Work request
Working from the records below, repeat exactly the lines starting at the line that contains "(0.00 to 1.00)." and ending at the line that contains "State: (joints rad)", inclusive.

Task material
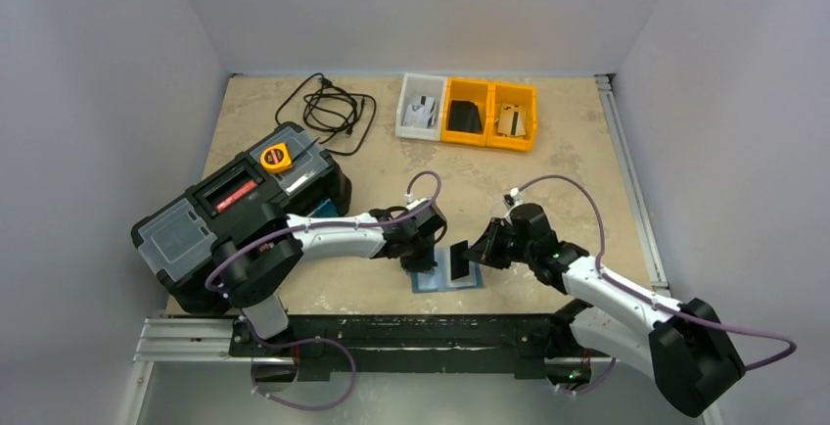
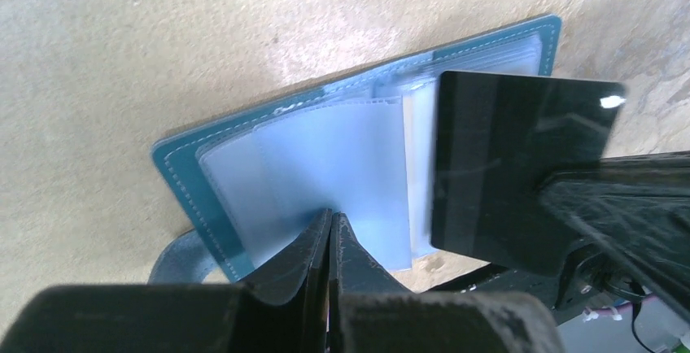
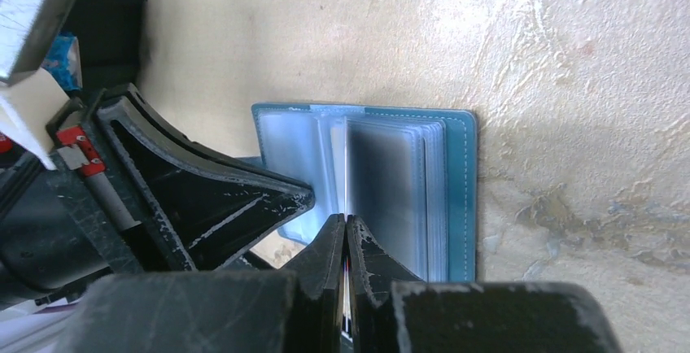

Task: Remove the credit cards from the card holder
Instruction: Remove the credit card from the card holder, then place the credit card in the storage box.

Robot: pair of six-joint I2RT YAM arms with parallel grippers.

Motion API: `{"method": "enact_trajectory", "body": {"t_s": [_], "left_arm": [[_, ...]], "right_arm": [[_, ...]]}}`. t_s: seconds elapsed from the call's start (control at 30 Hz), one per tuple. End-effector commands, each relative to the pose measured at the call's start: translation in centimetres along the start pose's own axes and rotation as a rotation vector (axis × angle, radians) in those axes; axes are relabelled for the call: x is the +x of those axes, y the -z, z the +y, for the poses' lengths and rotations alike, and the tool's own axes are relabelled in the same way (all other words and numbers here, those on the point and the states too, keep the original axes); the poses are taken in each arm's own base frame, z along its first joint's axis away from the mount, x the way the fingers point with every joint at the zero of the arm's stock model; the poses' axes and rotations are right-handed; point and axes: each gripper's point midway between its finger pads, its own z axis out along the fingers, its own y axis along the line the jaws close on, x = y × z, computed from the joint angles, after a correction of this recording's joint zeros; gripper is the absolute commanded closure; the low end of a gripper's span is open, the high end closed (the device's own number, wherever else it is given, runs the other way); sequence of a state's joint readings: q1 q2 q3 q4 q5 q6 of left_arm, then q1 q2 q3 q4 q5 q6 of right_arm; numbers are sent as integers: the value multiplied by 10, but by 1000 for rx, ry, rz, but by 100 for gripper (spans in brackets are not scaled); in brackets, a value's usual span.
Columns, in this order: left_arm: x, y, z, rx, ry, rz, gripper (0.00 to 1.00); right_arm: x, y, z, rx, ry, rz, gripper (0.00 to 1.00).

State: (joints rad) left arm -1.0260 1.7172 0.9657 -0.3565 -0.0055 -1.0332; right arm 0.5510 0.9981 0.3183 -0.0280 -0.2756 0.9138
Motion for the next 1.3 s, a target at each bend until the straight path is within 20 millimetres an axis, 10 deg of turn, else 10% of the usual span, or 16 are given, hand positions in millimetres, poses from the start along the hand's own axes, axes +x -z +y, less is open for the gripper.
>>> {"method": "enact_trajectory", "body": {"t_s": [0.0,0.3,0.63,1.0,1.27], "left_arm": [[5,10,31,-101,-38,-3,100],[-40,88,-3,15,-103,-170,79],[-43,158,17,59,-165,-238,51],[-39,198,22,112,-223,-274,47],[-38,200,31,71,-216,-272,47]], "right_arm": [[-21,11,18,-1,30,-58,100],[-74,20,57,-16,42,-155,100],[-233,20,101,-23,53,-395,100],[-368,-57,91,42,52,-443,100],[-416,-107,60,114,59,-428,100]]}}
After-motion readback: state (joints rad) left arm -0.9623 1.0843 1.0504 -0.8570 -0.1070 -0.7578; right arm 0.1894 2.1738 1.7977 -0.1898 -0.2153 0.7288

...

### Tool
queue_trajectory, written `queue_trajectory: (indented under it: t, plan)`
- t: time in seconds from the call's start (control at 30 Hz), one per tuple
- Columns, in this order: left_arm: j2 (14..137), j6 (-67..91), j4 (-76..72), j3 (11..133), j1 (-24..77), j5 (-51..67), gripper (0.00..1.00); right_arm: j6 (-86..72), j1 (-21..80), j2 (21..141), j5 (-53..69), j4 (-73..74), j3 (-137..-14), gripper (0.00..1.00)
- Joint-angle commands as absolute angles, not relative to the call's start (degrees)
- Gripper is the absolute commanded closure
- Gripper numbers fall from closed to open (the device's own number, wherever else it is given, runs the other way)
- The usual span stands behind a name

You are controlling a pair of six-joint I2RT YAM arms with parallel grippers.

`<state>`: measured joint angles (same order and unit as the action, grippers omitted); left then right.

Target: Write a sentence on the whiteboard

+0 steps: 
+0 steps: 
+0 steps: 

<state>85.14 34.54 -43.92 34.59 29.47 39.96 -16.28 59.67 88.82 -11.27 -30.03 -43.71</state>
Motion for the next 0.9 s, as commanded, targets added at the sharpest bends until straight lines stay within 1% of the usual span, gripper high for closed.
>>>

Solution for this problem
Columns, in this order: left_arm: x, y, z, rx, ry, rz, gripper (0.00 to 1.00); right_arm: x, y, z, rx, ry, rz, gripper (0.00 to 1.00).

State: (joints rad) left arm -1.0260 1.7172 0.9657 -0.3565 -0.0055 -1.0332; right arm 0.5510 0.9981 0.3183 -0.0280 -0.2756 0.9138

The output is complete, and nothing more is needed.